The authors’ rebuttal has comprehensively addressed reviewers’ concerns within the limited space. Notable, the author should provide more explanation on important experiments.
Meta-review #2
- After you have reviewed the rebuttal and updated reviews, please provide your recommendation based on all reviews and the authors’ rebuttal.
Accept
- Please justify your recommendation. You may optionally write justifications for ‘accepts’, but are expected to write a justification for ‘rejects’
The reviewers raised concerns regarding the application potential in clinical environments and the impact on downstream tasks. In response, the authors clarified that their method is suitable for clinical environments and emphasized that the main focus of the paper is not on downstream tasks. Overall, the reviewers provided positive feedback for this paper. Therefore, I recommend acceptance.

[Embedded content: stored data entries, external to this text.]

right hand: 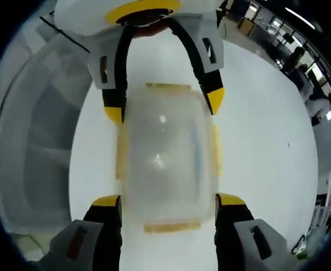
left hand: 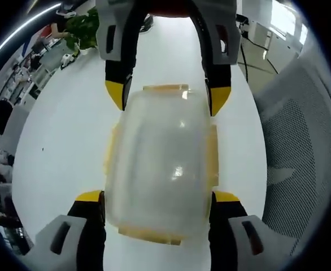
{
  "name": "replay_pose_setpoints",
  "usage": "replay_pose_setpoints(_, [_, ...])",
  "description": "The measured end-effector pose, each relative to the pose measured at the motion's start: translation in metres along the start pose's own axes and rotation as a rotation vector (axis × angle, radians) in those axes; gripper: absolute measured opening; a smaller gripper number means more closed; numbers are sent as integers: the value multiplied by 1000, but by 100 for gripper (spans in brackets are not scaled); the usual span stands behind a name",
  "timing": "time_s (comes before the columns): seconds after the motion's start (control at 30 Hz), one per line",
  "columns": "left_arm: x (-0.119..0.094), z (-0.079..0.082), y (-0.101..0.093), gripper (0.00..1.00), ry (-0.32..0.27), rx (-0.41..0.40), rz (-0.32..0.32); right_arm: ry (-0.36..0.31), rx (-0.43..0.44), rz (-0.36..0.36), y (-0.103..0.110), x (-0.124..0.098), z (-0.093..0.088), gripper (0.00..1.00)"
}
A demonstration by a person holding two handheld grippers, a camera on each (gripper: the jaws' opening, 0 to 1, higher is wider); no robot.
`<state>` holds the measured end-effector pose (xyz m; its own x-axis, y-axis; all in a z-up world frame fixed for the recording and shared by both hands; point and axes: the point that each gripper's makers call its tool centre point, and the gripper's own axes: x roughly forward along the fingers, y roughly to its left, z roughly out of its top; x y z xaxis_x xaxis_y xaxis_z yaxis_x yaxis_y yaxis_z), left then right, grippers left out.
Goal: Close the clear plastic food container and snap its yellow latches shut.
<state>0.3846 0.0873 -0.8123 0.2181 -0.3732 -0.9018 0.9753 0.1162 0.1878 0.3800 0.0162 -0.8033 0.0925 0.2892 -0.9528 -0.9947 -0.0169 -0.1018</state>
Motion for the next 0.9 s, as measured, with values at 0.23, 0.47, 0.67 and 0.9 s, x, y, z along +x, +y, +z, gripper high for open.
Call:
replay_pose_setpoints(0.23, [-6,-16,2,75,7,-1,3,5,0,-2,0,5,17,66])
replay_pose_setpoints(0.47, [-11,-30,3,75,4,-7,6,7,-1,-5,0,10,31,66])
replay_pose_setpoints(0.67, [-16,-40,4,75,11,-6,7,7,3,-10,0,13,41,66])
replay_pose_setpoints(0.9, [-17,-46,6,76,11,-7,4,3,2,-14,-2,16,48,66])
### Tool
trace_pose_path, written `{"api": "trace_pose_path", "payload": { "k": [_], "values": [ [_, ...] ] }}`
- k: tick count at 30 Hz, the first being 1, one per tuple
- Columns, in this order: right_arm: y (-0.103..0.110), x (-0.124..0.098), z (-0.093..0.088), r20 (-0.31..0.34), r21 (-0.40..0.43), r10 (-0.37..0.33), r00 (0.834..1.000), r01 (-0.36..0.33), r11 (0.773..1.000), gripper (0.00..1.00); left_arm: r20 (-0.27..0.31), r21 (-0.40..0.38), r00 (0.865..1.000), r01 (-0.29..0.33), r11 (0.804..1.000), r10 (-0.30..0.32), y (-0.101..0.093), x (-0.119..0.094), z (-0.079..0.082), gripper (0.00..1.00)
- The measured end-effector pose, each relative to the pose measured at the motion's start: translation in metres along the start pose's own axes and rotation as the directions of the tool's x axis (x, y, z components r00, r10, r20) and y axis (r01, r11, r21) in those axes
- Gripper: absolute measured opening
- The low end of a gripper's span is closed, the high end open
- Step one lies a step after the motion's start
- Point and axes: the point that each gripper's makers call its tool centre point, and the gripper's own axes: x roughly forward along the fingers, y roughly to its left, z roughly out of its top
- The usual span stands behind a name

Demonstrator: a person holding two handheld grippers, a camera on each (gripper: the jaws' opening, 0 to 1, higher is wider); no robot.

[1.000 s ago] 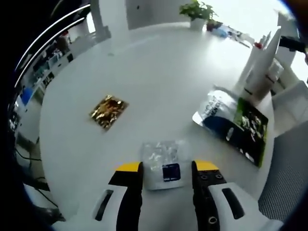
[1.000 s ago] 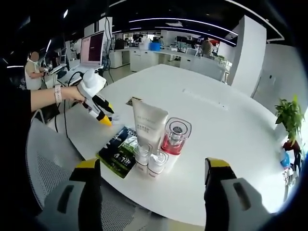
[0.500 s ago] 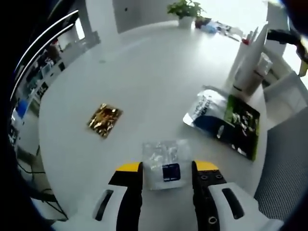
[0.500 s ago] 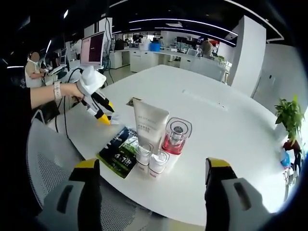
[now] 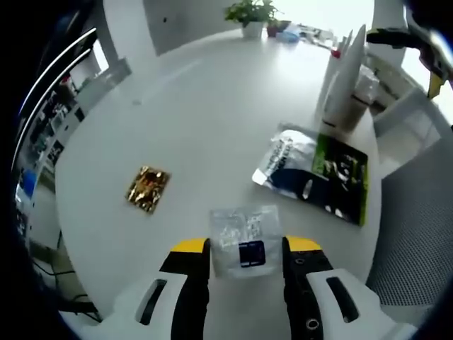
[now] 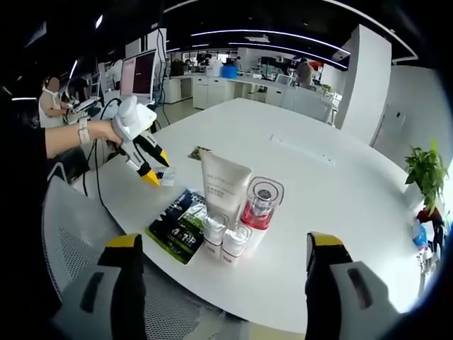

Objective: Arrange the skincare products in the storage area until every visible bottle or jar stands upright without overlapping.

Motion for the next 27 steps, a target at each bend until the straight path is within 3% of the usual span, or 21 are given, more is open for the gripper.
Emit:
{"api": "trace_pose_path", "payload": {
  "k": [14,19,27],
  "values": [
    [0.004,-0.004,0.008,0.026,0.002,0.028,0.999,-0.028,1.0,0.99,-0.012,0.065,0.999,0.042,0.997,-0.042,-0.018,-0.004,-0.004,0.37],
    [-0.001,-0.008,0.018,0.072,-0.011,0.012,0.997,-0.011,1.0,0.99,-0.022,0.108,0.997,0.072,0.992,-0.07,-0.026,-0.004,-0.006,0.37],
    [0.002,-0.012,0.01,0.028,-0.017,0.033,0.999,-0.033,0.999,0.99,-0.035,0.163,0.995,0.102,0.981,-0.098,-0.037,-0.004,-0.007,0.37]
  ]
}}
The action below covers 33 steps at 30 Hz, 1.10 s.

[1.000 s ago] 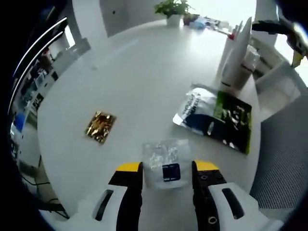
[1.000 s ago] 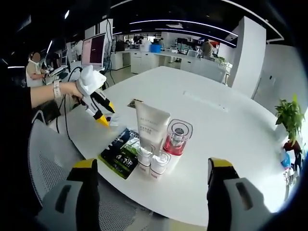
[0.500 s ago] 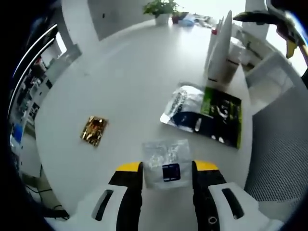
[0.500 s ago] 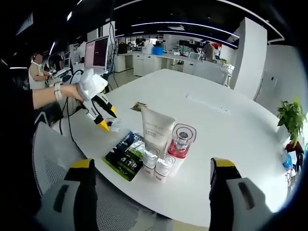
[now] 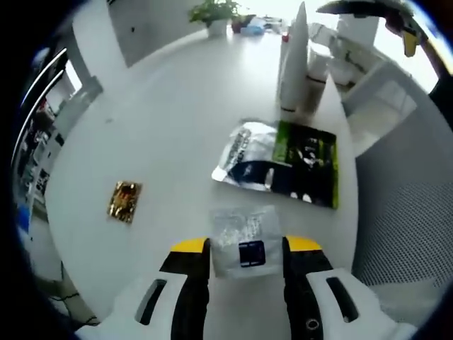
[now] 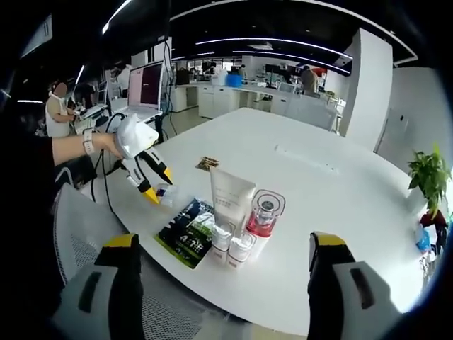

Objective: Arrange the skincare products in the storage area until every visible bottle or jar stands upright without overlapping.

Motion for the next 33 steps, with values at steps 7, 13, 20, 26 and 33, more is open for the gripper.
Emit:
{"api": "trace_pose_path", "payload": {
  "k": [7,13,20,26,33],
  "values": [
    [-0.002,-0.003,-0.003,-0.006,-0.017,-0.013,1.0,0.013,1.0,1.0,0.0,0.04,1.0,0.031,0.999,-0.031,-0.007,0.001,0.002,0.37],
    [-0.002,-0.004,-0.003,0.002,-0.004,-0.013,1.0,0.013,1.0,1.0,-0.007,0.077,0.998,0.062,0.995,-0.062,-0.015,0.002,0.001,0.37],
    [-0.001,-0.005,-0.005,-0.004,-0.008,-0.014,1.0,0.014,1.0,1.0,-0.021,0.12,0.995,0.101,0.988,-0.099,-0.027,0.004,0.0,0.37],
    [0.001,-0.006,-0.009,-0.013,-0.01,-0.005,1.0,0.005,1.0,1.0,-0.024,0.139,0.993,0.115,0.984,-0.113,-0.032,0.006,0.0,0.37],
    [0.002,-0.007,-0.009,-0.008,0.0,-0.008,1.0,0.008,1.0,1.0,-0.048,0.184,0.99,0.143,0.972,-0.136,-0.042,0.012,-0.002,0.37]
  ]
}}
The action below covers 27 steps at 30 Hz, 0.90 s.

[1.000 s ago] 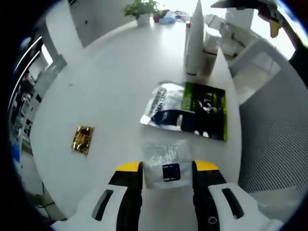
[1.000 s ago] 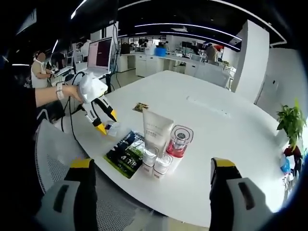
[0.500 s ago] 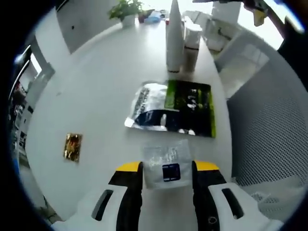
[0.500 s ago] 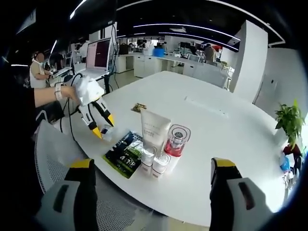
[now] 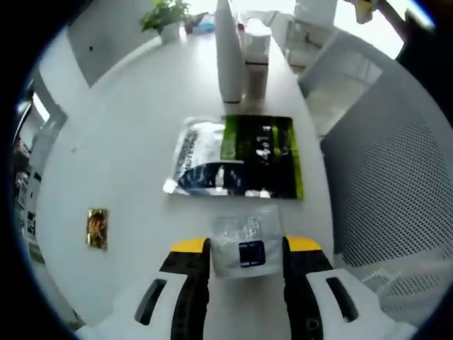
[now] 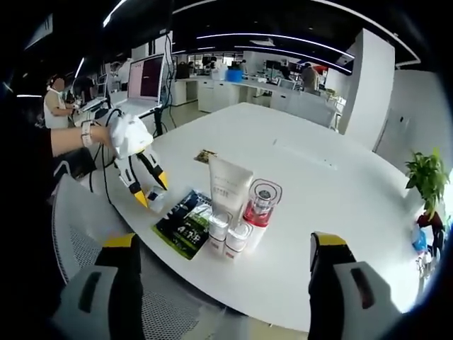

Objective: Arrange the skincare products in the storage area until every visible bottle or jar stands upright without overlapping.

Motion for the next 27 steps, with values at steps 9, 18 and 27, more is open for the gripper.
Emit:
{"api": "trace_pose_path", "payload": {
  "k": [9,18,27],
  "values": [
    [0.005,0.0,-0.003,-0.013,-0.011,0.012,1.0,-0.012,1.0,1.0,0.004,0.036,0.999,0.036,0.999,-0.036,-0.012,0.005,0.001,0.37],
    [0.008,0.002,-0.001,-0.011,-0.018,0.023,1.0,-0.023,1.0,1.0,-0.019,0.081,0.999,0.049,0.996,-0.048,-0.013,0.01,-0.003,0.37],
    [0.009,0.001,-0.001,-0.017,-0.023,0.028,0.999,-0.029,0.999,1.0,-0.013,0.096,0.998,0.066,0.993,-0.065,-0.014,0.015,-0.001,0.37]
  ]
}}
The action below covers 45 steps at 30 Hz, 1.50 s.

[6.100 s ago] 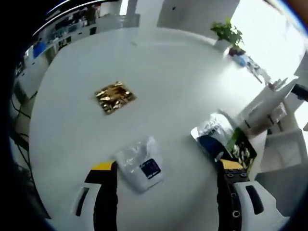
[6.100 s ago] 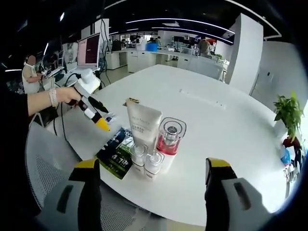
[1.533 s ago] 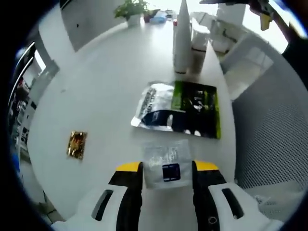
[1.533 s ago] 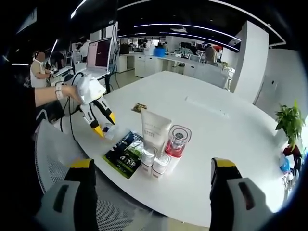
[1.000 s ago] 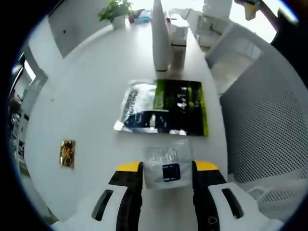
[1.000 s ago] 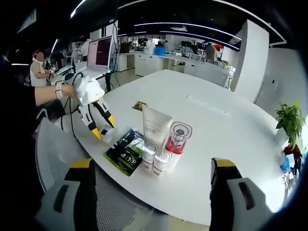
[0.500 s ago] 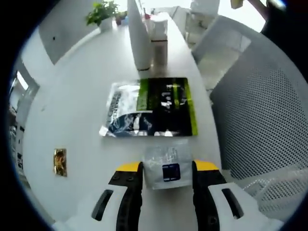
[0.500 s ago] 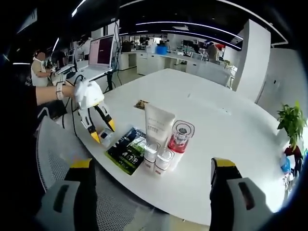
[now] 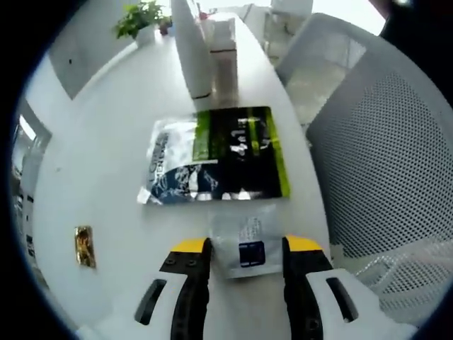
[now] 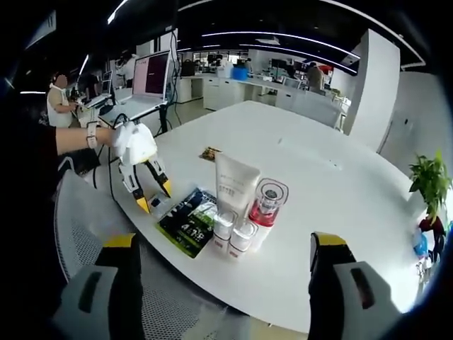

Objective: Arrange the skincare products in the storage area until every visible bottle or jar stands upright without overlapping.

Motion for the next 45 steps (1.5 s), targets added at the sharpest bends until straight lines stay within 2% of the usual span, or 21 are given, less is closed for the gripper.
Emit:
{"api": "trace_pose_path", "payload": {
  "k": [1,3,10,13,17,24,27,38,42,45],
  "values": [
    [0.0,0.0,0.0,0.0,-0.002,0.0,1.0,0.0,1.0,1.0,-0.001,0.043,1.0,0.004,0.999,-0.004,0.0,0.0,-0.001,0.37],
    [0.001,0.001,0.0,-0.001,-0.002,0.005,1.0,-0.005,1.0,1.0,0.01,0.006,1.0,0.0,1.0,-0.001,0.0,0.0,0.0,0.38],
    [0.003,0.003,0.002,-0.003,-0.012,0.011,1.0,-0.011,1.0,1.0,0.015,-0.003,1.0,-0.006,1.0,0.006,-0.001,0.001,0.001,0.43],
    [0.005,0.004,0.0,-0.011,-0.015,0.015,1.0,-0.015,1.0,1.0,0.03,-0.027,1.0,-0.004,1.0,0.005,-0.003,0.002,0.003,0.48],
    [0.005,0.005,-0.001,-0.012,-0.014,0.017,1.0,-0.018,1.0,1.0,0.044,-0.049,0.999,-0.009,0.999,0.012,-0.002,0.001,0.004,0.49],
    [0.002,0.003,-0.002,-0.008,-0.009,0.01,1.0,-0.01,1.0,1.0,0.037,-0.092,0.999,-0.018,0.996,0.021,-0.001,0.0,0.002,0.56],
    [0.001,0.004,-0.004,-0.012,-0.005,0.011,1.0,-0.011,1.0,1.0,0.036,-0.089,0.999,-0.021,0.996,0.024,0.0,-0.002,0.001,0.55],
    [0.0,0.007,-0.003,-0.012,-0.002,0.018,1.0,-0.018,1.0,1.0,0.093,-0.161,0.992,-0.073,0.984,0.089,0.021,-0.021,0.006,0.61],
    [-0.001,0.007,-0.002,-0.011,-0.001,0.017,1.0,-0.017,1.0,1.0,0.093,-0.182,0.988,-0.103,0.978,0.121,0.032,-0.028,0.004,0.63],
    [-0.002,0.007,-0.003,-0.013,-0.002,0.015,1.0,-0.015,1.0,0.99,0.102,-0.224,0.982,-0.13,0.966,0.156,0.043,-0.032,0.002,0.63]
  ]
}}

- What is the rank of this paper among all your rebuttal papers? Use a number between 1/n (best paper in your stack) and n/n (worst paper in your stack of n papers). If this paper is among the bottom 30% of your stack, feel free to use NR (not ranked).
The reviewers raised concerns regarding the application potential in clinical environments and the impact on downstream tasks. In response, the authors clarified that their method is suitable for clinical environments and emphasized that the main focus of the paper is not on downstream tasks. Overall, the reviewers provided positive feedback for this paper. Therefore, I recommend acceptance.